▼

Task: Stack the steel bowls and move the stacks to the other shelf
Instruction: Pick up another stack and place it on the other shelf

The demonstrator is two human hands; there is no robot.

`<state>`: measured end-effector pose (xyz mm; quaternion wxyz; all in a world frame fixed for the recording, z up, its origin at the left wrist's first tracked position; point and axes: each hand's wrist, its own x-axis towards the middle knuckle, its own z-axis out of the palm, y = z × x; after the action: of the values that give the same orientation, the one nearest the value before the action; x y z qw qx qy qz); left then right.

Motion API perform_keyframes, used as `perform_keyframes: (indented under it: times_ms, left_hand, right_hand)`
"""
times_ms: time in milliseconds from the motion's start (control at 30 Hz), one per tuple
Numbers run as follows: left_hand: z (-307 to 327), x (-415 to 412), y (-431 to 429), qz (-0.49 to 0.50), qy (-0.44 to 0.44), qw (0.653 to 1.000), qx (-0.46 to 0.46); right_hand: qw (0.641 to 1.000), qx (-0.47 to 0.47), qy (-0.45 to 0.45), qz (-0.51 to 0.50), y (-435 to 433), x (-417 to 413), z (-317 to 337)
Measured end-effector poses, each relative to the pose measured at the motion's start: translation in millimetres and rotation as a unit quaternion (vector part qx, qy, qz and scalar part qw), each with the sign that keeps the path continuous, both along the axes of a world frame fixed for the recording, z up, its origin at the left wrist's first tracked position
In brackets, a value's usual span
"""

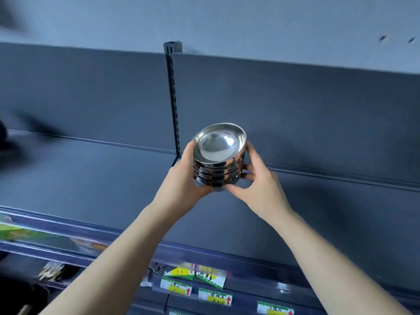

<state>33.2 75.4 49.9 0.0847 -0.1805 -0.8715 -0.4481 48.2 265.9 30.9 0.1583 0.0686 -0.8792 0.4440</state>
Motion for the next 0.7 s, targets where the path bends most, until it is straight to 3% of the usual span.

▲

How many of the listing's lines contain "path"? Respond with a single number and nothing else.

▶ WRITTEN RESPONSE
2